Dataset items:
*** Begin section ***

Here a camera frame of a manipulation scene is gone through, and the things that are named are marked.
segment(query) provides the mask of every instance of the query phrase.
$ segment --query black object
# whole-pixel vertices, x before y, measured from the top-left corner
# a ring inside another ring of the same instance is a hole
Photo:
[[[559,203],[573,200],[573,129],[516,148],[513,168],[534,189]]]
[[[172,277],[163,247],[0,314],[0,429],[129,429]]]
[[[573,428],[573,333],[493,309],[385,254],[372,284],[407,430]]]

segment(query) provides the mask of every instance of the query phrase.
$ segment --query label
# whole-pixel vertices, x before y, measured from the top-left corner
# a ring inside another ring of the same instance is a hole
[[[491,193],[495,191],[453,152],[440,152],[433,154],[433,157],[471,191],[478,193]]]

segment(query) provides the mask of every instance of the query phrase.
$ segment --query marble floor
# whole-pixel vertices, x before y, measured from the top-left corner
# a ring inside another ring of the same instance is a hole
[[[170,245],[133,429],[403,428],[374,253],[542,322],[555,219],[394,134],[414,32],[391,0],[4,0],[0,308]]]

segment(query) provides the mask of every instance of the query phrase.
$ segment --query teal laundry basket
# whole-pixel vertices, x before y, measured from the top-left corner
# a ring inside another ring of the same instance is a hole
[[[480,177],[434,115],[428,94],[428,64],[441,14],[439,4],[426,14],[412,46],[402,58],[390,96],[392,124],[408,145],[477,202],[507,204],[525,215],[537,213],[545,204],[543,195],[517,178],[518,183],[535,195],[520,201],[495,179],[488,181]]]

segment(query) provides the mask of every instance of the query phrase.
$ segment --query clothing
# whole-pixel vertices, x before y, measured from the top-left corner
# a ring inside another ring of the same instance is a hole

*** End section ***
*** Begin section ***

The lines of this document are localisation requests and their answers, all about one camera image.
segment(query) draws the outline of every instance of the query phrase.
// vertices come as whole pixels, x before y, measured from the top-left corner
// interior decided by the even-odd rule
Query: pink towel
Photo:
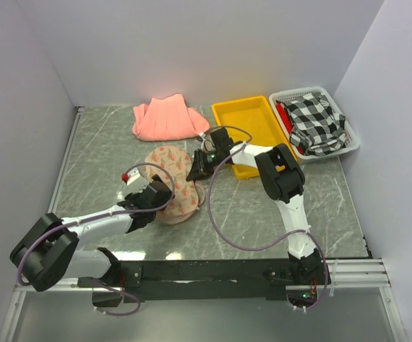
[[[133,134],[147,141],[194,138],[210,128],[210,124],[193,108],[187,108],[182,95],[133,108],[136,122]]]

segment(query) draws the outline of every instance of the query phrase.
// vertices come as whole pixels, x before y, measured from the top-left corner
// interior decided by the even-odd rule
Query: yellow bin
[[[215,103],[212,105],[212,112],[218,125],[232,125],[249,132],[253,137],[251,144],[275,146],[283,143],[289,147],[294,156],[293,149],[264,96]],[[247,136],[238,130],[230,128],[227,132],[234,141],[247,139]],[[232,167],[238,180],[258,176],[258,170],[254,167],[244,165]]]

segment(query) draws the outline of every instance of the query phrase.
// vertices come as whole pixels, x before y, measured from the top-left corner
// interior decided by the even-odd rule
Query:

*** End section ***
*** Begin section ***

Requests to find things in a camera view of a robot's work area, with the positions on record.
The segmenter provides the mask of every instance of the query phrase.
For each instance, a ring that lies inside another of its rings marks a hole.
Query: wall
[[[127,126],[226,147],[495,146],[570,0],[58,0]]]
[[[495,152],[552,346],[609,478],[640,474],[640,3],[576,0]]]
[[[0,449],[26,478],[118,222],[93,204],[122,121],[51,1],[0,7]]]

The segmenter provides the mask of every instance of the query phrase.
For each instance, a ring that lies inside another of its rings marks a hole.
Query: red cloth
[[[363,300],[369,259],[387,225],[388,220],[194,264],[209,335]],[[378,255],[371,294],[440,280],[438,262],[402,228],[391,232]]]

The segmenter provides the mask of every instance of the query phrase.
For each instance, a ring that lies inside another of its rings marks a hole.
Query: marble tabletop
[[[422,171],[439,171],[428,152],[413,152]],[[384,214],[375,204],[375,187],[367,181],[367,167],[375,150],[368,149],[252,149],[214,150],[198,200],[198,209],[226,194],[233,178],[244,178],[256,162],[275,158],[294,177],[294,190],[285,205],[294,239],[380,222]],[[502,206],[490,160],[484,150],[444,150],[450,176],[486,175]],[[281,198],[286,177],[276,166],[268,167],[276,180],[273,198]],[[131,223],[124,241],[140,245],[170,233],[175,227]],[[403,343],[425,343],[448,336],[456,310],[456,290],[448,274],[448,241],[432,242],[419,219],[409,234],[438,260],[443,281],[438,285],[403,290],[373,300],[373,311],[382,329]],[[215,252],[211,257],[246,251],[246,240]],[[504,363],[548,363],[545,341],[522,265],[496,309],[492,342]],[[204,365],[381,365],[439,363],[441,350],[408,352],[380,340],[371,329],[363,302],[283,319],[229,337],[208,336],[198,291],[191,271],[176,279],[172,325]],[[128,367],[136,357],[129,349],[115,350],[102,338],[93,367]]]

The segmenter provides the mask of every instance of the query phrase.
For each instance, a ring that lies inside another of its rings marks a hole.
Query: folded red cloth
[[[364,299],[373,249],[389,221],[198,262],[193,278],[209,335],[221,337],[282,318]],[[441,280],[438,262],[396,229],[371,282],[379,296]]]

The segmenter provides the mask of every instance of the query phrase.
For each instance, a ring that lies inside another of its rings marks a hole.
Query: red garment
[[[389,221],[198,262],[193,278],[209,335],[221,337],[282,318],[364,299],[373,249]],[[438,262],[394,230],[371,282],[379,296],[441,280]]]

*** End section ***

## Work required
Check every line of the records, and copy the ones that hold the word "things".

## Exercise response
Here a camera frame of a manipulation scene is gone through, and the things that are named are marked.
Requests to find things in a camera view of a robot's work area, with the positions on record.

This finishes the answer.